Deep learning-full record of installing RandLA-NET under ubuntu18.04+RTX3080

1. First find the github address of RandLA-NET
https://github.com/QingyongHu/RandLA-Net
2. Check the RandLA-Net installation document and find that the system used by the author is Ubuntu 16.04, and the environment configuration is Python 3.5 + Tensorflow 1.11 + CUDA 9.0+cuDNN 7.4.1, so I decided to also use the environment of Python 3.5+Tensorflow 1.11+CUDA 9.0+cuDNN 7.4.1, but when I downloaded CUDA 9.0, I found that it does not apply to Ubuntu 18.04.
insert image description here

3. It is not necessary to reinstall the system, so I decided to install the environment that supports Ubuntu 18.04.
As shown in the figure, the versions of Python, Tensorflow, CUDA and cuDNN have strict correspondence.

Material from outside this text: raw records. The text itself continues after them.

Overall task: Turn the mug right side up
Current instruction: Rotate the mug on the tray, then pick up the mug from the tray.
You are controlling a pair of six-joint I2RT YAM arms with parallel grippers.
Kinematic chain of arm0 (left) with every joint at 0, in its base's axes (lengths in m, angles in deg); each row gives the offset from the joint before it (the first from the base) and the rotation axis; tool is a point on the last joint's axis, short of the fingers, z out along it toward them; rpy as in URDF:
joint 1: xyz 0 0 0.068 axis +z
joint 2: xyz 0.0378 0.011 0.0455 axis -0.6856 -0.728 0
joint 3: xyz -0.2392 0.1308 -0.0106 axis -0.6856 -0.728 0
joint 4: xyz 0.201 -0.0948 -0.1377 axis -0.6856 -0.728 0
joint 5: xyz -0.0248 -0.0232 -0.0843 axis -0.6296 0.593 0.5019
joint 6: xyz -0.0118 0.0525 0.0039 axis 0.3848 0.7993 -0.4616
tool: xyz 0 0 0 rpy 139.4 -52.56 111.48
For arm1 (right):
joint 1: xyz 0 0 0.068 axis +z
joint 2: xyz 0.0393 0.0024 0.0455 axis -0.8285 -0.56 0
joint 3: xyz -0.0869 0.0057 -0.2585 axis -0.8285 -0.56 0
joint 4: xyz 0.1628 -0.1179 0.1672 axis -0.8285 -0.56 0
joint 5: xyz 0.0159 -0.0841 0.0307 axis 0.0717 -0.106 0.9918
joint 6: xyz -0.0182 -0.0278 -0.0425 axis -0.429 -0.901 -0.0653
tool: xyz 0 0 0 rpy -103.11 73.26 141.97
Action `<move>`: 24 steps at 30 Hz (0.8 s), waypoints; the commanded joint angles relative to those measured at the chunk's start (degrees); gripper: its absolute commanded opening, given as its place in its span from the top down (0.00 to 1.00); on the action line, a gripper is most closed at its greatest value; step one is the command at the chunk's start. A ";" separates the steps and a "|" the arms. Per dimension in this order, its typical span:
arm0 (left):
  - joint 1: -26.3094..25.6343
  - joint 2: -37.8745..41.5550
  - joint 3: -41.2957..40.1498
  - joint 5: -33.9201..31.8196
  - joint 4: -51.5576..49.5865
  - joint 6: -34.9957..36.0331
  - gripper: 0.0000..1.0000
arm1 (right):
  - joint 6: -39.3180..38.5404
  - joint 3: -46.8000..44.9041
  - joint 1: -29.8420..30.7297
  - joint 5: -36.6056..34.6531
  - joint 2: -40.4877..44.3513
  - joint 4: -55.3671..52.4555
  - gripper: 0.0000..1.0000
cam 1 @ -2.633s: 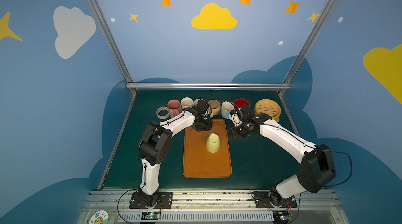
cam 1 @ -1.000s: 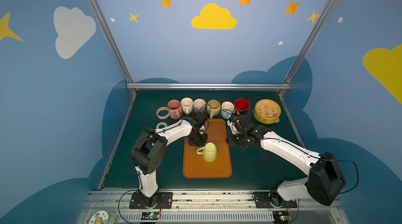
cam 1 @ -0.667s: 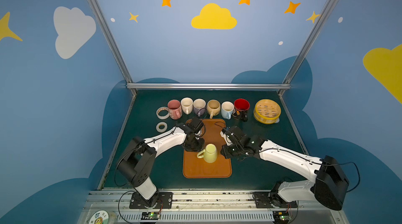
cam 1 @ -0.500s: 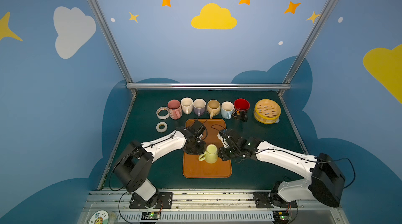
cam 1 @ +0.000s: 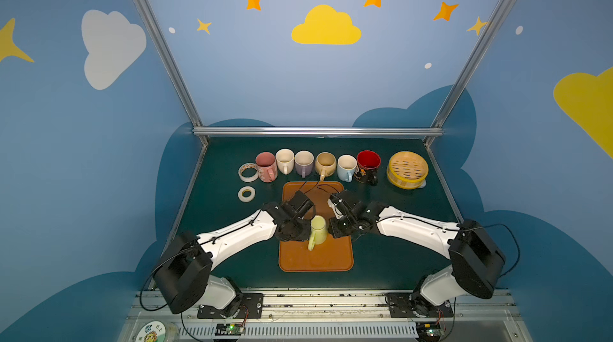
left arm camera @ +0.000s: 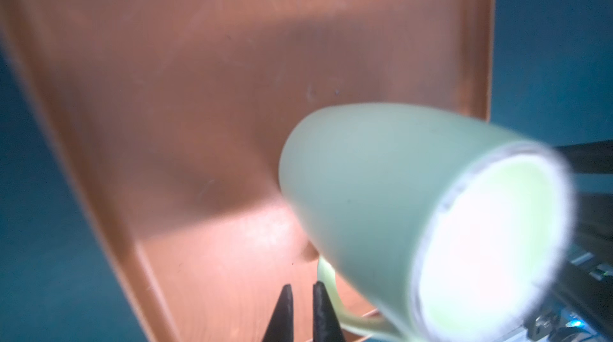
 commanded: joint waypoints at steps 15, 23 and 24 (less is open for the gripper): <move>-9.90 -1.34 10.23 -9.69 -11.34 -1.37 0.55 | -3.98 -5.13 -4.91 -2.55 15.84 -4.76 0.61; -12.00 -8.72 12.37 -15.95 -13.46 -2.18 0.49 | -4.26 -8.51 -7.12 -1.41 20.98 -5.02 0.58; -11.94 -9.25 12.47 -16.12 -13.21 -2.17 0.49 | -4.31 -8.72 -7.21 -1.28 21.31 -5.02 0.58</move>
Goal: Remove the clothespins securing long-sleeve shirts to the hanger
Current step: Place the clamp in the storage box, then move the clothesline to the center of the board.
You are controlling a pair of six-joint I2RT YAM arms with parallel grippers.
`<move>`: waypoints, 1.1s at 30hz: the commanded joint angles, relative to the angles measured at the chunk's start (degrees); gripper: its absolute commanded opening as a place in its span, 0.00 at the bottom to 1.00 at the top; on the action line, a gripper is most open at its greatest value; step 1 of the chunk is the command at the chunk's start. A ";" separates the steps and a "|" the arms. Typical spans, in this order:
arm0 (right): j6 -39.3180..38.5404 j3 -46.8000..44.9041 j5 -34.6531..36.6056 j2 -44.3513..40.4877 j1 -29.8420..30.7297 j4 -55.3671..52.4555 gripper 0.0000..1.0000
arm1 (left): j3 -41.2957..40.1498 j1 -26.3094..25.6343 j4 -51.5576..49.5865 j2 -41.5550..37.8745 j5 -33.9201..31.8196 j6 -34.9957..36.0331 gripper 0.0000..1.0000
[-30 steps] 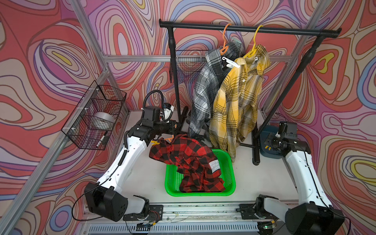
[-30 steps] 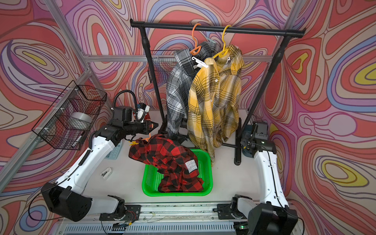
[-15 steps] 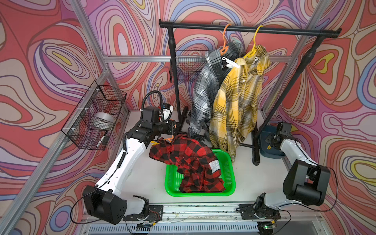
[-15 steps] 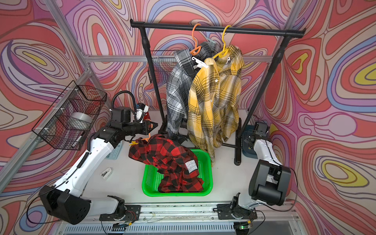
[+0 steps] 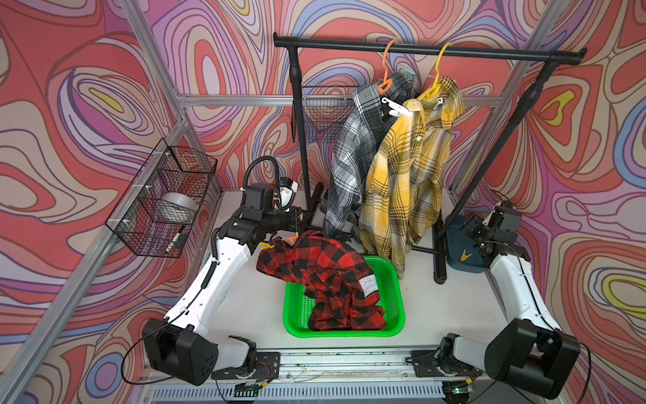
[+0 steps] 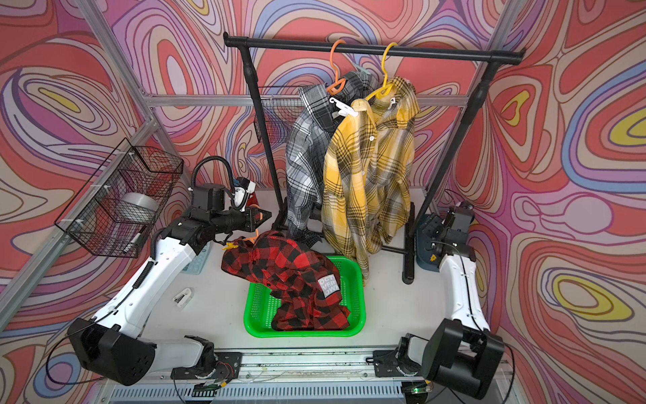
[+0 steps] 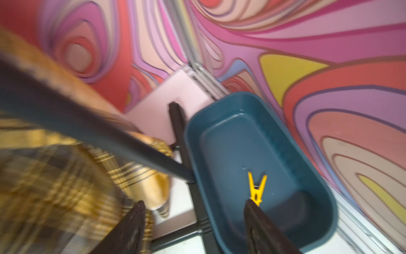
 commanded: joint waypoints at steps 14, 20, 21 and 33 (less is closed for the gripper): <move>0.41 7.28 -9.40 9.82 0.02 10.53 0.69 | -0.20 0.30 1.67 -1.48 0.35 0.51 0.00; -1.34 10.81 -6.24 12.95 -0.01 10.29 0.68 | -0.20 0.32 1.91 -1.11 0.55 0.29 0.00; -1.63 11.24 -6.11 13.49 0.03 10.47 0.68 | -0.16 0.34 1.95 -1.06 0.61 0.25 0.00; -3.19 17.32 -6.54 20.26 0.58 11.24 0.67 | -0.20 0.32 2.13 -0.75 0.44 0.16 0.00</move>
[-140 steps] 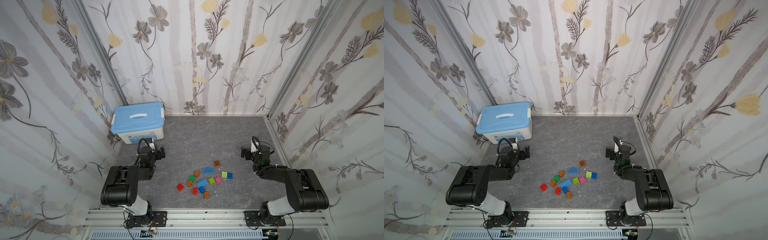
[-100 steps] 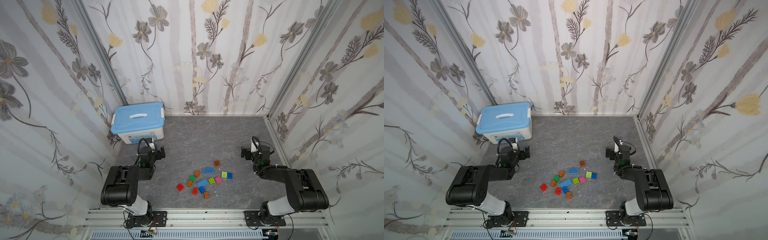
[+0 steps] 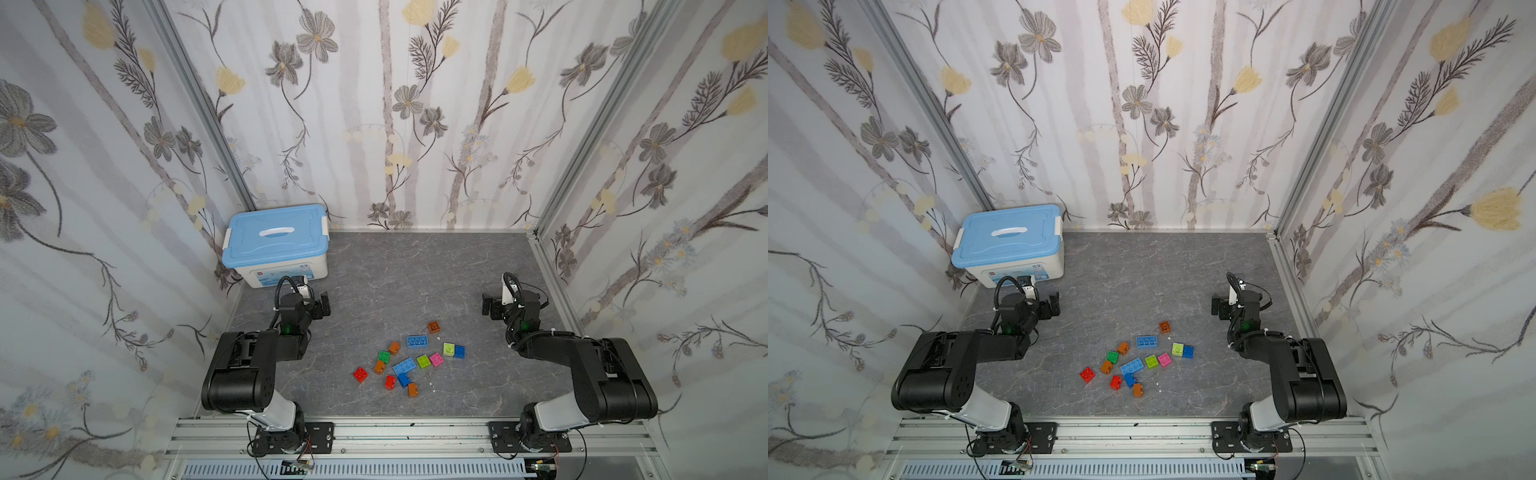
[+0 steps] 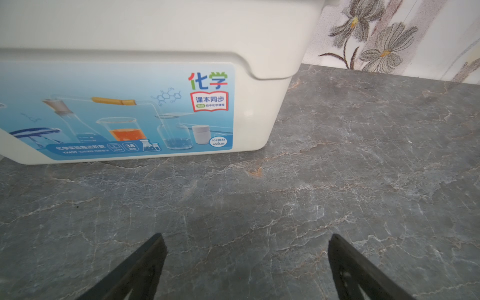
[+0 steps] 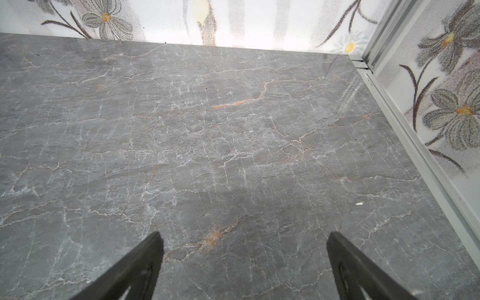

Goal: Assemble the letter h with lego
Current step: Pick up the lego brick from the center of the board.

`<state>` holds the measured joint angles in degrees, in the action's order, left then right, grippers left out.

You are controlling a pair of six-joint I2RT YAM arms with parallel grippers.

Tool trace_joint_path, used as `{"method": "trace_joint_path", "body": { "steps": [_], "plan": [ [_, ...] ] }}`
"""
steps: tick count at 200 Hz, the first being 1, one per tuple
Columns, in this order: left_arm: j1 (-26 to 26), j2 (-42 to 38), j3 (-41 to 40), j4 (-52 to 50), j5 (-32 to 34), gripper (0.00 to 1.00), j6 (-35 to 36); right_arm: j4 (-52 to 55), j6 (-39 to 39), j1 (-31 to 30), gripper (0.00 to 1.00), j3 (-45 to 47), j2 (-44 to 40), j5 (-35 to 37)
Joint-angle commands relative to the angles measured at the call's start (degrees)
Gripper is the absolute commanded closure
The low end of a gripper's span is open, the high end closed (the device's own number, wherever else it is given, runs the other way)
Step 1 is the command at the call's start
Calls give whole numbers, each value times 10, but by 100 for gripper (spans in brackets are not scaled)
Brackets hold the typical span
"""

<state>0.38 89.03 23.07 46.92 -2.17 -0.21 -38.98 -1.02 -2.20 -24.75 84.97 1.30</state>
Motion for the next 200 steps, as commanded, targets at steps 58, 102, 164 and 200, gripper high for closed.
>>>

In order to be as close as possible to the author's test environment, continue to use Tensorflow v1 , so I chose Python 3.5+Tensorflow 1.14+CUDA 10.0+cuDNN 7.4.1.
insert image description here
4. Then start to install Tensorflow, CUDA and cuDNN.
4.1 CUDA installation
CUDA download address
Start the installation according to the official installation guide, as shown in the figure, download the installation package, and then execute the command

Run `sudo sh cuda_10.0.130_410.48_linux.run`

insert image description here
When selecting the installation option below, I clicked y. As a result, the cuda version of the graphics card driver was also modified, which caused the computer to restart and found that the graphics card driver was gone. It turned out that it was because of Install NVIDIA Accelerated Graphics Driver for Linux-x86_64 410.48? To choose n, so that the cuda driver of the graphics card will not be overwritten.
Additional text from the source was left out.